Now the question lies, why is issue of data anonymization so crucial for the ethics of handling the data? Well, as the world turns more to the hands of AI with more small to mid-sized companies training algorithms for various purposes, the pivotal ethical concern becomes proper data anonymization. This urgency intensifies when deploying AI for public services, healthcare, and more. As the world entrusts AI with crucial tasks, maintaining robust anonymization practices becomes paramount for ethical data handling.
Various anonymization techniques exist, ranging from aggregating and approximating data to pseudonymizing variables with nonrepeating values. However, even seemingly well-anonymized data can pose privacy risks. Researchers have demonstrated the ability to identify individuals using seemingly innocuous details like gender, birth date, and postal code. Netflix’s attempt at anonymizing customer movie ratings data failed when researchers, using a third-party dataset, identified 84% of customers. This just illuminates the importance of making sure data anonymization is consolidated and eventually done right.

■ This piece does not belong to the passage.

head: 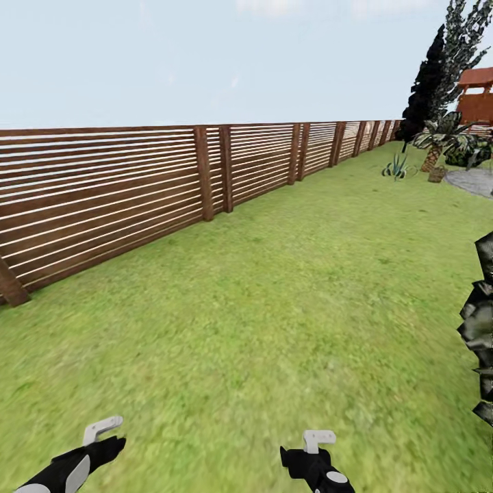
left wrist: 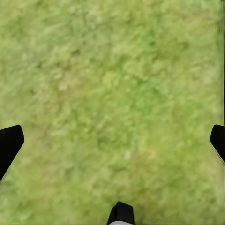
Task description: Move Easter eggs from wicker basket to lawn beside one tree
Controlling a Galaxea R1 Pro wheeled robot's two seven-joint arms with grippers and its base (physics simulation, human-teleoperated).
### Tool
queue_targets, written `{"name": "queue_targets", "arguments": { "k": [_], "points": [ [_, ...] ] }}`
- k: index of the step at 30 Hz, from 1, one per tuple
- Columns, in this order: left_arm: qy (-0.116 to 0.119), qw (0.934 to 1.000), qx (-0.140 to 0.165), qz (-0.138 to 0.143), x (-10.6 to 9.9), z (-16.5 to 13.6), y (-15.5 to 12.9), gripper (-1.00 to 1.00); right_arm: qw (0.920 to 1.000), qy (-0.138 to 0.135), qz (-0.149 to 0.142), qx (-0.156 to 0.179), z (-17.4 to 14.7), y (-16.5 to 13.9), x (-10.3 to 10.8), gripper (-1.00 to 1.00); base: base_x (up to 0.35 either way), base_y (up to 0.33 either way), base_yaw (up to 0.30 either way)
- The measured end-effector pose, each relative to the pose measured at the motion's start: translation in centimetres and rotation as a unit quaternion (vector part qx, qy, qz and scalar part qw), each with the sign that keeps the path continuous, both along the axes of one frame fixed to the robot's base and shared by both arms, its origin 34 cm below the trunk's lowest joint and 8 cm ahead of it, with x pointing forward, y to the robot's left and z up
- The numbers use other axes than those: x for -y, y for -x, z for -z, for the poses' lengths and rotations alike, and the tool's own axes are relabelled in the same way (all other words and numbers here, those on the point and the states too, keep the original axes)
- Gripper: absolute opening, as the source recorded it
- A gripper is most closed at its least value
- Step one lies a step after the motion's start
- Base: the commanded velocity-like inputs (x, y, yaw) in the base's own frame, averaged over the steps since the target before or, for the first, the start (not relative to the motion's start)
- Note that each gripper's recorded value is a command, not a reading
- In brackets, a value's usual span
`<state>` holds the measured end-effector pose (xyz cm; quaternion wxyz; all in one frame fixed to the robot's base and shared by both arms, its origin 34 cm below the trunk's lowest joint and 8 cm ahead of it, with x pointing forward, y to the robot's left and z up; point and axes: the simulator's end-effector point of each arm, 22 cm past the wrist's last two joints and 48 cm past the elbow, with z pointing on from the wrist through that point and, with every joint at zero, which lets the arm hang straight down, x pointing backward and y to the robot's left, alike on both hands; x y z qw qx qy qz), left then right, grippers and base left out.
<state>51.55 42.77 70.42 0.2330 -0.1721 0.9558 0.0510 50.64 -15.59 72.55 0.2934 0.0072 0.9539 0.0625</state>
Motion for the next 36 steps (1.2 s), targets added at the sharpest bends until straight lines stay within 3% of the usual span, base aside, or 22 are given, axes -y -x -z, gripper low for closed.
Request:
{"name": "queue_targets", "arguments": {
  "k": [36],
  "points": [
    [0.0, 1.0, 0.0, 0.0, 0.1, 0.02, -0.02, 1.0, 1.0, 0.0, -0.001, -0.006, 0.34, 0.44, -0.13, 1.0, 0.281, 0.175, -0.173]
  ]
}}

To enhance privacy protection, a technique called differential privacy, employed by startups like Sarus, adds an extra layer by blocking algorithms from disclosing specific records. It’s a method to safeguard people’s privacy when analyzing data. By adding controlled noise to data, it prevents the identification of individual records while still allowing valuable insights to be extracted. Although differential privacy is one of the proven to work, this is not to say that “this or that method” is the only way to go.
In fact, there are a myriad of state-of-the-art techniques that help companies keep data intact. The critical factor is to do your research and find a way to add another layer of protection to reduce the risk of sensitive information being exposed.